Some support for those who classify Piaget as constructivist: "All ideas...are constructed; all knowledge implies assimilation or interpretation. Immediate reading of experience is not possible since a system of reference is always necessary....There is as much construction in the affective domain as there is in the cognitive " (p. 12). After citing Freud, Piaget goes on: "A complex in the psychoanalytic sense is a scheme elaborated in the course of an individual's history. It evolves through constant transformation and repeated application to diverse and ceaselessly recurring situation. Its construction is analogous to the progressive construction of a system of concepts and relations. This indicates quite clearly that there is a schematization of feelings just as there are schemes of intelligence " (p. 13). So Piaget comes, or seems to come, to my positions while maintaining a dichotomy.

Piaget presents the comparison of the stage models for intelligence and feelings in the Table below. Is there such a parallel? This seems to push for a more exact correspondence than I'd expect from Piaget's comments. It also seems to violate some of Piaget's principles by putting ages (even though they are ranges) with the stages and admitting that there are hereditary (genetically preprogrammed or hardwired schemes like Chomsky's LAD) before he sensorimotor period! But maybe these are just aspects of Piaget's work which I've missed, and which commentators, critics and apologists have ignored or repressed in favor of the main theoretical postulations of genetic stage epistemology.

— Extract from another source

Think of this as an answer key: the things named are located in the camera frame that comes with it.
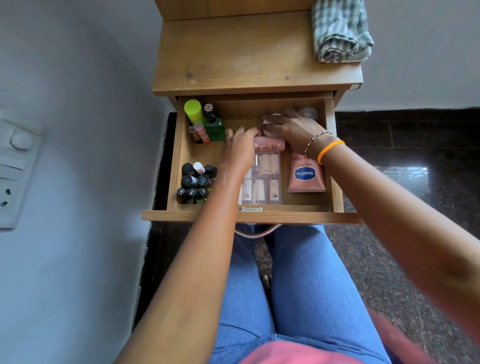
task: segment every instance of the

In the first stage, Hereditary Organizations, Piaget must distinguish between shades of the meaning of instinct . "Instinct, in fact, designates both a technique and a drive. The technique (in German, instinkt ) is a structure composed of reflexes coordinated into a single system which permits satisfaction of a need. An example would be the coordinated reflexes of sucking and swallowing which satisfy alimentary needs. The drive (in French, tendance ; in German, trieb ) is the hereditary need itself and corresponds to the energetic element of an instinct. Every instinctive technique presupposes a drive that it will satisfy " (p. 16). But is the technique not presupposing the re-presentation of a satisfaction and therefore an abstraction? I don't see the need for this dichotomy and the insistence that energetic elements are not part of the structure or at least re-presented parts. Piaget discusses eight instincts: 1) alimentary and hunting; 2) defense; 3) curiosity (= interest????); 4) sexuality (drives which are present from birth according to Freud); 5) parenthood; 6) sociality; 7) selfishness; and 8) play.

In the second stage, First Acquired Feelings, Piaget mentions the passive and active functioning of the infant's developing cognition: conditionings to perceptual stimuli and both primary (relating to the learner's own body) and secondary (relation to external objects) circular reactions--all leading to increasingly complex differentiations of the perceptual world on sensorimotor levels. The aspects of affect which Piaget claims develop in this stage are all sensorimotoric feelings associated with action and perception: tactility (he doesn't call it this, but spends some time debunking pain as a sense) and pleasure (pleasantness/unpleasantness). He ignores the infant's responses to perceptual pleasures and tactilities and the possibilities of early abstractions which must occur for the infant to recognize the recurrence of the perceptual features (like a mother's voice or face or motion) in these sensations although he cites the aspects of play in the child's circular reactions.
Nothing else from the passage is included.